Representation of concept hierarchies
Concept hierarchies help in the precise data mining process. This works based on the relationships and the grouping of data. This concept hierarchy must be flexible to make changes dynamically when new datasets are encountered.
- At schema level:
Using the relationships between the attributes of a dataset, the conceptual hierarchy can be specified at the schema level.
Query:
define hierarchy student_result_hierarchy on marks as [year, department, class, section]
In the above example, the attribute department is more general than the student’s year but less general than the class and section in which the student studies. Now take an example of built-in hierarchy at schema level:
Query:
define hierarchy period_hierarchy on date as [day, month, year]
- By set grouping:
In this, the hierarchy is specified based on concept grouping techniques which provide the obvious appearance of lower and higher levels.
define hierarchy age_hierarchy for book on audience as level1: {children, young_adult, adult} < level0: all level2:{8, ..., 12} <level1: children level3:{13, ..., 18} <level1: young_adult level4:{19, ..., 100} <level1: adult
In the above example, the category of a book is grouped with age sets or ranges.
- Operation derived hierarchy:
In this hierarchy, the data is in form of numerical attributes. It can be done by comparing ranges or even by clustering using data algorithms.
define hierarchy age_hierarchy for book on audience as {age_group(1), ..., age_group(3)} := cluster(default, age, 3) < all(age)
- Rule-based hierarchy:
In this hierarchy, the specification is done based on rules.
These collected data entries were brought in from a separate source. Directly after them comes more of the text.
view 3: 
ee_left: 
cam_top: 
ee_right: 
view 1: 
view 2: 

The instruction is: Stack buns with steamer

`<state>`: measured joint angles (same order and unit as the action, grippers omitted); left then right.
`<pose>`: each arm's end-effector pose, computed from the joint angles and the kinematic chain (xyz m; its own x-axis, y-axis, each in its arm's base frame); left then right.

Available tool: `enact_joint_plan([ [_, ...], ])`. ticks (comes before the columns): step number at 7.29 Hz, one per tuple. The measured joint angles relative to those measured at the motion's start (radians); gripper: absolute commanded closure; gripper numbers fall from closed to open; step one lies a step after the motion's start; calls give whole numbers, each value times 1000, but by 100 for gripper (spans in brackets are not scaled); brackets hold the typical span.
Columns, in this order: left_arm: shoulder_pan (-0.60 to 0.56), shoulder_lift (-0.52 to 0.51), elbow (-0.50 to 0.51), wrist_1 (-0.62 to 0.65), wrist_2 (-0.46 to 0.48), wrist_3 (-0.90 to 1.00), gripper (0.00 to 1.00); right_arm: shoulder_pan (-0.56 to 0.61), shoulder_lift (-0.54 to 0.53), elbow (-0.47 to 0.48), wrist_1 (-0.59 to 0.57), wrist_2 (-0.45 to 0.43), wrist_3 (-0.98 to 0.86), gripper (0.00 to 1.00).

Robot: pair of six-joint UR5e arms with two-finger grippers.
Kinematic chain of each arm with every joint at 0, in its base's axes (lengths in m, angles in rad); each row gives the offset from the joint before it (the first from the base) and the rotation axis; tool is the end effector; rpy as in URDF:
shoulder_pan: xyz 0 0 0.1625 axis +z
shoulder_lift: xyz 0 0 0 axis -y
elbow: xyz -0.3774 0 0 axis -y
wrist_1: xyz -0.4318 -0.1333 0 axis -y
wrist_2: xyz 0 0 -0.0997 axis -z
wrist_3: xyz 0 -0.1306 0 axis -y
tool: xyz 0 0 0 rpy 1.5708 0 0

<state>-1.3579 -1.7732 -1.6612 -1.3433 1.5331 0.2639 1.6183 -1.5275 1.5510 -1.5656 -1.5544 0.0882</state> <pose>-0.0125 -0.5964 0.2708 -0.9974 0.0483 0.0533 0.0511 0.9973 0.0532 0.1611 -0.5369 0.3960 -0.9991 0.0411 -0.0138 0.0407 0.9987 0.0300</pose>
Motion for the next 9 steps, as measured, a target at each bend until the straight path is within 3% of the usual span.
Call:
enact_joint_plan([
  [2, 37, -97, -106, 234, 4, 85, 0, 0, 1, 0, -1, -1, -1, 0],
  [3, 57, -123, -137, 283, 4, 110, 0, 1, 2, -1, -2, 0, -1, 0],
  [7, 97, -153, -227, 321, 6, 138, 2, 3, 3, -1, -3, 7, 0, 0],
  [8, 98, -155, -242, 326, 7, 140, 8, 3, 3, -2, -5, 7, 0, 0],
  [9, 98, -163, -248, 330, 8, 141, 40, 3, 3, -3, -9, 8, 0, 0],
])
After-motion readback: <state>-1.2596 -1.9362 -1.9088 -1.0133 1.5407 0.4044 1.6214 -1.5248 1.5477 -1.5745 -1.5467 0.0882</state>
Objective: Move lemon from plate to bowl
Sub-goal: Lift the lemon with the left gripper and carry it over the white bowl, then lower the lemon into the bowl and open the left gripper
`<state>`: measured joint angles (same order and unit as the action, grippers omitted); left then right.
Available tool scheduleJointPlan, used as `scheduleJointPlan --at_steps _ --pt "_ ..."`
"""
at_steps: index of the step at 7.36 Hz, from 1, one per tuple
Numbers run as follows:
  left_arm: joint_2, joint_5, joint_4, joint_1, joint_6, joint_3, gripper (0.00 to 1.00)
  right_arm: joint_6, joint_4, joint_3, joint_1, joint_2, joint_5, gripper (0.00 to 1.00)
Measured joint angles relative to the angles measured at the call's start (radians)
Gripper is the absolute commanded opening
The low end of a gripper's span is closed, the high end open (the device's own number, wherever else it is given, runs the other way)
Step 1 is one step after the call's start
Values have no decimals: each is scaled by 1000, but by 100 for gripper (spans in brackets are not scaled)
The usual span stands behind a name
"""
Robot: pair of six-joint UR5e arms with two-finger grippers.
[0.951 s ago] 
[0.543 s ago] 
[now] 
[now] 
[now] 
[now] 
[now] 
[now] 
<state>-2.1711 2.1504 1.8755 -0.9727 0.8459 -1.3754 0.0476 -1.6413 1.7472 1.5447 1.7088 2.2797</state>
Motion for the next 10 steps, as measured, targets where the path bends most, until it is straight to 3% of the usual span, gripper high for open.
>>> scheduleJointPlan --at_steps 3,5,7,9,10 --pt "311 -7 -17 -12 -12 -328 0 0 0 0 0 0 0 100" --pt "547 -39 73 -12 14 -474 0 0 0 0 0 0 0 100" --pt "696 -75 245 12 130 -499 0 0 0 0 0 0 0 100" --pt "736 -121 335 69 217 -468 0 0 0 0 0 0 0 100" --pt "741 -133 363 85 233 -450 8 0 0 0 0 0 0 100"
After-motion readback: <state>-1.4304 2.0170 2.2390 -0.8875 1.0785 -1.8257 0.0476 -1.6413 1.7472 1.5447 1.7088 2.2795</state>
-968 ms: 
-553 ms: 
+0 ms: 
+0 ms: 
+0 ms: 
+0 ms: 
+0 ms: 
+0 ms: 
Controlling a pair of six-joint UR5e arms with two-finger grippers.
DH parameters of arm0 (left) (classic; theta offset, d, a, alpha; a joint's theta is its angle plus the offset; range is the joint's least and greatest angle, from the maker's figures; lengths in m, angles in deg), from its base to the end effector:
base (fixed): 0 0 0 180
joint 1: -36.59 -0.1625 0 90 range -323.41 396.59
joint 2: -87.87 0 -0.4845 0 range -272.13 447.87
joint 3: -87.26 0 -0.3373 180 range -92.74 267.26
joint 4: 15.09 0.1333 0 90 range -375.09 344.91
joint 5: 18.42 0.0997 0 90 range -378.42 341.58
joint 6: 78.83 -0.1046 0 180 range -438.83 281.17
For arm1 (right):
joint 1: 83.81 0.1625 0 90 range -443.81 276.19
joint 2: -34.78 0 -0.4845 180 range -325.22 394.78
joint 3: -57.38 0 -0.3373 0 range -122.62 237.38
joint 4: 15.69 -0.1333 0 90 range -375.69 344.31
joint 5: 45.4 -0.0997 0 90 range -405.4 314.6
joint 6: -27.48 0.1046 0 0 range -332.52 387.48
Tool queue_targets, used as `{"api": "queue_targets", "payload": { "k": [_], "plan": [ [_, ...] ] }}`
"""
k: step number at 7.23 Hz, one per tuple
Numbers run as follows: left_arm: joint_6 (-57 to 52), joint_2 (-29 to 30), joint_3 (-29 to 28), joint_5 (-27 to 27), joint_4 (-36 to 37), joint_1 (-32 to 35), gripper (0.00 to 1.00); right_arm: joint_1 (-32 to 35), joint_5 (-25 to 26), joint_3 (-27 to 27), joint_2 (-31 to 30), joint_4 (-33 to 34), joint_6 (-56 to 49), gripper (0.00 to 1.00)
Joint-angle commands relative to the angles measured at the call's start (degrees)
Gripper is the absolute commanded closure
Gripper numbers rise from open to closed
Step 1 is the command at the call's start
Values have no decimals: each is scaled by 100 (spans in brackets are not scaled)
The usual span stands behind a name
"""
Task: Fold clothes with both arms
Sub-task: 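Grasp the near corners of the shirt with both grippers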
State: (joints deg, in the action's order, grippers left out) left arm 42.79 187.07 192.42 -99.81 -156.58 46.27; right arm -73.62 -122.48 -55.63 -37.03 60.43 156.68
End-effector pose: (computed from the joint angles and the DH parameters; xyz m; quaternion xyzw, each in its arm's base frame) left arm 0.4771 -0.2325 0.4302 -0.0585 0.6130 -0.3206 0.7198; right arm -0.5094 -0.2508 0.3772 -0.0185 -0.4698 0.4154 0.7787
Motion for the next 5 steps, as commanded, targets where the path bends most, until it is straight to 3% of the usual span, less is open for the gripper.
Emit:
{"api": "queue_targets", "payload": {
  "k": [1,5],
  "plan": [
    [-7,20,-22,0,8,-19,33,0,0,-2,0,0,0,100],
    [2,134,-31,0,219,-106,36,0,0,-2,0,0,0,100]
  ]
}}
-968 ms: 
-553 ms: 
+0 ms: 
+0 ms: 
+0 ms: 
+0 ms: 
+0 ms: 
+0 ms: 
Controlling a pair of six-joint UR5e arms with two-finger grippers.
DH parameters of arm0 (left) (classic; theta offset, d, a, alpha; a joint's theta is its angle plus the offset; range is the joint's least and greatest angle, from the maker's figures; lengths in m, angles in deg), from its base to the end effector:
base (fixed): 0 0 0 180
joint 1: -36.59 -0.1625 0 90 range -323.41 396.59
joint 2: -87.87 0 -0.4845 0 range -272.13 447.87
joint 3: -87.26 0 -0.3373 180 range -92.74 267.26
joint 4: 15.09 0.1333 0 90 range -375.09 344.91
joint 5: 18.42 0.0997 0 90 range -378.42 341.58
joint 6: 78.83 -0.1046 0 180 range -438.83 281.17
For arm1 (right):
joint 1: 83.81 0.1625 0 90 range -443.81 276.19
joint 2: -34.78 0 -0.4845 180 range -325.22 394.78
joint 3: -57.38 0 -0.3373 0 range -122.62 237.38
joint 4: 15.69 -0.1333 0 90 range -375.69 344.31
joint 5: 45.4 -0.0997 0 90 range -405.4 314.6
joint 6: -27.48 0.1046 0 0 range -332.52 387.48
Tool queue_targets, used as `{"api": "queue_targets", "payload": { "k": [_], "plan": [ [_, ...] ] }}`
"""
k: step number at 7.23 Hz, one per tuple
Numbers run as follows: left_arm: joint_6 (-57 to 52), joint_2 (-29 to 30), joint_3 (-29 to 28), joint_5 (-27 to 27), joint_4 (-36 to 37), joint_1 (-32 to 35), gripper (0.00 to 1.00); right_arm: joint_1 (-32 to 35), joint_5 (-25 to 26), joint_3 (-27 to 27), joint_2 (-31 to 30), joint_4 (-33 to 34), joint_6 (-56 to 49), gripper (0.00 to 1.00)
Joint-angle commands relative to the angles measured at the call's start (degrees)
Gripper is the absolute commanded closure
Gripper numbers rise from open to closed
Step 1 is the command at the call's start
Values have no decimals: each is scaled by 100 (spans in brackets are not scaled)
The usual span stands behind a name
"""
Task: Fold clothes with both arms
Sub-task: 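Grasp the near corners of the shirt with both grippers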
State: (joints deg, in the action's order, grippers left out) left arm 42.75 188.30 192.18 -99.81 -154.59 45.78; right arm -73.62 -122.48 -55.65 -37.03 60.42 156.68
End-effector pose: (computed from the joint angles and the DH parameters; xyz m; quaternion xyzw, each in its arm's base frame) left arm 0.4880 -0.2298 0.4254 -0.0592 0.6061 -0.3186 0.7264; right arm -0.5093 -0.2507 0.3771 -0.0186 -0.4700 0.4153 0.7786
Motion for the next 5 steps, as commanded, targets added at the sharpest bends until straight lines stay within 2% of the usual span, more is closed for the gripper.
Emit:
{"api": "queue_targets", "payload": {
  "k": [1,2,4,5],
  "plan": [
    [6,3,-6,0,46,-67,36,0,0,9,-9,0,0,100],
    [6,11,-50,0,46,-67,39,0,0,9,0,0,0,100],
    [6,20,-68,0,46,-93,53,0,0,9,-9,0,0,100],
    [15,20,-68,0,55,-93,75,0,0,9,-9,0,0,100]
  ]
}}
There will be a small number of rules at the lower level and increases in higher levels.
define hierarchy book_royalty_hierarchy on book as level1: low_royalty < level0: all if ( maximum_selling_price)< Rs. 300 level_1: moderate-royalty < level_0: all if ((maximum_selling_price) > Rs. 300) and ((maximum_selling_price) ≤ Rs. 275)) level_1: high_royalty < level_0: all
In the above example, the royalty that the author gets for his book based on the range of Maximum Selling Price (MRP) is explained using a rule-based hierarchy.
Data Mining Query Language
Data Mining is a process is in which user data are extracted and processed from a heap of unprocessed raw data. By aggregating these datasets into a summarized format, many problems arising in finance, marketing, and many other fields can be solved. In the modern world with enormous data, Data Mining is one of the growing fields of technology that acts as an application in many industries we depend on in our life. Many developments and researches have been held in this field and many systems are also been disclosed. Since there are numerous processes and functions to be done in Data Mining, a very well developed user interface is needed. Even though there are many well-developed user interfaces for the relational systems, Han, Fu, Wang, et al. proposed the Data Mining Query Language(DMQL) to further build more developmental systems and innovate many kinds of research in this field. Though we can’t consider DMQL as a standard language. It is a derived language that stands as a general query language to perform data mining techniques. DMQL is executed in DB miner systems for collecting data from several layers of databases.